It’s still strange to me when Japanese ask, “Are you a Christian?” because for me being a Christian is normal. I grew up in a church-going family and while as a boy I was aware of other religions and had Jewish classmates, Christianity was practically all that I knew. The question still feels weird. It sometimes comes from women wearing crosses or crucifixes around their necks as a fashion. I indicate their accessory and ask if they are Christian, then they return the inquiry. Even among literate, educated people there is confusion evident, for example, when they ask you “What religion are you?” when what they really mean is “What denomination are you?” Although, to be honest, I’ve encountered plenty of the same from Canadians wrongly imagining Protestantism and Catholicism as separate religions. In any event, back to the question. “Are you a Christian?” reminds me that it is not the norm here.
Japanese who are religious - Buddhists, Shintoists or Christians - are not members of congregations or denominations. That’s not how they conceptualize their religious participation. Instead, they are “followers” of sects. That’s how you always here it whenever such a thing is reported in the news: “The pastor of X Church, which has 300 followers, was charged with fraud.” I think there is no Japanese word for “denomination.” The same word that translates as “sect” is the closest you can get to it even though “sect” has a very different, decidedly negative meaning in English.
I think this testifies to a different idea of how people form groups and participate in communal life here. Despite the fact that in modern times Japanese culture has changed remarkably, the old values and social patterns remain surprisingly - or not so surprisingly - strong among the young and under the skin. Japan is a very hierarchical society and perhaps the idea of a Christian pastor as a shepherd, a ministering person who leads only where the flock directs him, is fundamentally alien.
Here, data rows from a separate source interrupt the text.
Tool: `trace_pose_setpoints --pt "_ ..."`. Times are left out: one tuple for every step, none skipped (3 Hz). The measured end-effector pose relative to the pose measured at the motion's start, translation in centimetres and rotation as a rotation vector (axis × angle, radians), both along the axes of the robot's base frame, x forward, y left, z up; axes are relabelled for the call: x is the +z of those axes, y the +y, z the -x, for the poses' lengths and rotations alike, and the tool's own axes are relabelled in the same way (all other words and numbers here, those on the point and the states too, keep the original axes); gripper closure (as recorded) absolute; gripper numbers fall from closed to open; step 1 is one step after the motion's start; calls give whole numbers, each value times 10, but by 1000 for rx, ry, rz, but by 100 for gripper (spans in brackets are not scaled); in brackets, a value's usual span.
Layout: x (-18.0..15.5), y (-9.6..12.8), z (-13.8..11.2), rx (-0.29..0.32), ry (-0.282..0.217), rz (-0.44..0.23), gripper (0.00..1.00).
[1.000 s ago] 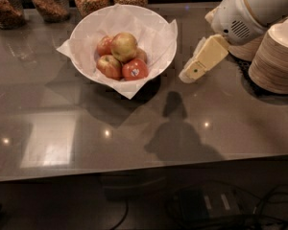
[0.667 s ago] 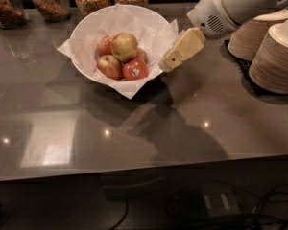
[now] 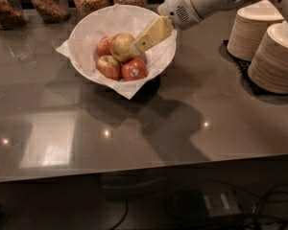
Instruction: Pick apple from white bowl
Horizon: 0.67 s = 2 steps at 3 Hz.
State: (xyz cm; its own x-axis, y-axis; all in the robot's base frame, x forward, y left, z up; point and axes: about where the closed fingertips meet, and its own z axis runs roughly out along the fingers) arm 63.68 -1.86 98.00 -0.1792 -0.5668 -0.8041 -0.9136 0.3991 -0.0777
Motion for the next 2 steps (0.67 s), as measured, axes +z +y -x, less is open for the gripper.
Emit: trace_pose_setpoints --pt "0 0 0 0 0 0 0" --pt "-7 14 -4 12 -24 -27 0"
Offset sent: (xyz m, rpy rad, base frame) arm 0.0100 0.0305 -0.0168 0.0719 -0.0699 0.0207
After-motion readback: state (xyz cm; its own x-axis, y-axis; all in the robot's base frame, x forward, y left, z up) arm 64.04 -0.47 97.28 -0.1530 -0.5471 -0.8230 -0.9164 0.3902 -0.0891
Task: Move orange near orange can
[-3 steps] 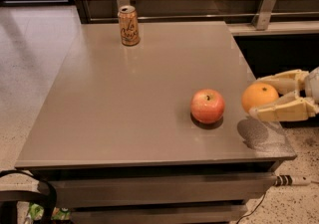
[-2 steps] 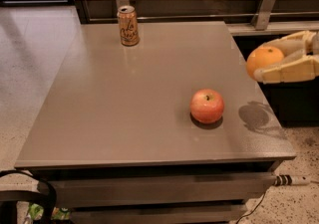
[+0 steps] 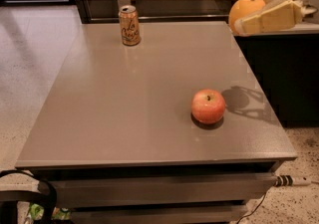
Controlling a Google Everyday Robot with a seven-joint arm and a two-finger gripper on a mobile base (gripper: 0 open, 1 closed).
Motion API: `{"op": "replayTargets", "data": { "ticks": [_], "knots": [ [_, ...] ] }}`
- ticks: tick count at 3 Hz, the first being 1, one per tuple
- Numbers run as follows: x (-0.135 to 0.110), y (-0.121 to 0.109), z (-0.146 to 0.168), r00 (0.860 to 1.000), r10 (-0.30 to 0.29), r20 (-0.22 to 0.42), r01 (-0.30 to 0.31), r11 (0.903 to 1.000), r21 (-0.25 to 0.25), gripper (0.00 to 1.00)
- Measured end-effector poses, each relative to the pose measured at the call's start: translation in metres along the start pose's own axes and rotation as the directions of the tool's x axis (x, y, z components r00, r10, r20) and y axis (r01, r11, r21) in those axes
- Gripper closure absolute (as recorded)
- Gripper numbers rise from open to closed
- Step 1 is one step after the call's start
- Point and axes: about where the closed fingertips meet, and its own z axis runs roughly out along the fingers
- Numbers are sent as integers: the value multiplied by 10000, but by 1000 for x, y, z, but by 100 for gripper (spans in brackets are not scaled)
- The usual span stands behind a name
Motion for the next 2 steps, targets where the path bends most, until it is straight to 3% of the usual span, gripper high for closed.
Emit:
{"op": "replayTargets", "data": {
  "ticks": [1, 2],
  "knots": [
    [-24, -15, 30, 9992, 6, 405, -34, 9976, 685, 100],
    [-38, -35, 76, 9982, 189, 575, -247, 9944, 1023, 100]
  ]
}}
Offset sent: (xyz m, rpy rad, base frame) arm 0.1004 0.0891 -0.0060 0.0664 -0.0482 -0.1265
Japanese need to follow leaders - teachers, coaches, team captains, office managers, political faction heads, voluntary leaders of neighborhood associations (responsible for neighborhood patrols and summer festivals), “schools” of tea ceremony, kabuki acting, ikebana flower arranging, shogi chess, stoneware ceramics and martial arts sects, yakuza crime syndicates (the Japanese mafia even have offices with signs announcing them - “Yamaguchi Gang Office” - making it easier for police to locate them), condominium superintendents, hotel general managers, etc. Japanese always defer to and authority, a “sempai” - which, coincidentally, explains why trial by jury is a useless idea in this culture. It backfires. When it was tried during the American Occupation, jurymen always deferred to the opinion of the eldest male member.